Growing up, there’s one in almost every class: a budding bibliophile that breezes through assigned readings while devouring books on their own. Some dream of someday seeing their names on their first published books.
For Patricia Veldstra, it was not so cut and dried.
“I’ve always been a big reader, and I used to do a bit of writing. But I ended up just getting fascinated with the basic creation of books themselves,” she says.
After completing a certificate in publishing from Toronto Metropolitan University through distance learning in Edmonton, she started doing freelance book design work and while working as a project coordinator with the Book Publishers Association of Alberta.
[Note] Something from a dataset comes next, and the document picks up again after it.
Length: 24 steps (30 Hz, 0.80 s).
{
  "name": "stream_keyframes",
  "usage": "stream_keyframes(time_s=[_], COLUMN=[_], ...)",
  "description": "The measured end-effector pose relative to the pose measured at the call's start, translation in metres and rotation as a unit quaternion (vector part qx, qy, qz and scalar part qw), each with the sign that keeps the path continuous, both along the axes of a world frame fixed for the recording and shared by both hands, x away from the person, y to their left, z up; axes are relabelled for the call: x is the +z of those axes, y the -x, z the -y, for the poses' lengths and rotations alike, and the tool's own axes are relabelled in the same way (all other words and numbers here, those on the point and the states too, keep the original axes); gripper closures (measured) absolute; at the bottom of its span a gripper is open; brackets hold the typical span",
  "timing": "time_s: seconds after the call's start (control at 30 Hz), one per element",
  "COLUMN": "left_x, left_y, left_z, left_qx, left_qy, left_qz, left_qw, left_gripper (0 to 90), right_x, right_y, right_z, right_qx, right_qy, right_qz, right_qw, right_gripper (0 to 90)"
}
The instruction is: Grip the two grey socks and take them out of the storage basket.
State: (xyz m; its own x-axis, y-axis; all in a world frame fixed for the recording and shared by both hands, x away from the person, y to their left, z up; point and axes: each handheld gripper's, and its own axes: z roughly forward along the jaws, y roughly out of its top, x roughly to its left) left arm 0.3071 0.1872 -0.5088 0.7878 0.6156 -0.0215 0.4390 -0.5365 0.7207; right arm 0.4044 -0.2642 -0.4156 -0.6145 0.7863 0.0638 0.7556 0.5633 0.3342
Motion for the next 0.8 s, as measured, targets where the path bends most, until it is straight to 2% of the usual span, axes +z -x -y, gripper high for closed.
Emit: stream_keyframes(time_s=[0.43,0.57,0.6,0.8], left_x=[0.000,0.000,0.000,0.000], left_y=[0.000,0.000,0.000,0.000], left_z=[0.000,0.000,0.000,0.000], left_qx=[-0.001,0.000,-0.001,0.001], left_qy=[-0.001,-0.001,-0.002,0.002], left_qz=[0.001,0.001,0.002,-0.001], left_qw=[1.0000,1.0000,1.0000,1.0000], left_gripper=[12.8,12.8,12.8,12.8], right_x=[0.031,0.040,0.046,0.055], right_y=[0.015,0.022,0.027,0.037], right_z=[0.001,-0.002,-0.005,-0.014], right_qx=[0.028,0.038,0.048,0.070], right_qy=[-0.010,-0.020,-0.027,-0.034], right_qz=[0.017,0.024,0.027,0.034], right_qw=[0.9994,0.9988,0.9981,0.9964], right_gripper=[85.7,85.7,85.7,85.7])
She still dreamed of working in publishing, but she realized that the industry is concentrated in the big centres. And while there are great presses outside of that, including in Alberta, she says, they operate on small margins and therefore the ability to get into the industry is limited.
“Because of how concentrated the industry is, and how difficult it is to get started … lack of diversity in what gets published was and still is a huge problem,” says Veldstra.
She wanted to help change that, so in 2023, Veldstra founded Mythic Roads Press in Edmonton.
It’s a traditional, royalty-based publishing company and one of its main goals is to “publish unique, thought-provoking stories that resonate with people who may not have had the chance to see themselves in mainstream genre fiction… and to ensure that [the stories] can be read and enjoyed by the largest audience possible.”
Starting her own publishing company was the answer to her childhood dream of being surrounded by books — today, she’s involved in all sides of production.
Veldstra opened to submissions in March of 2023 and went through dozens before coming to the manuscript that would become her company’s first published title, Moon Dust in My Hairnet.
Non-binary, Marietta, Georgia-based author JR Creaden (they/them) says they initially struggled to find a publisher that wanted the same things. They wanted to focus on an underdog and her experience as someone adjacent to the fastest and strongest around her. They wanted diverse voices that are often lost in the noise of louder voices around them — and to represent those voices accurately.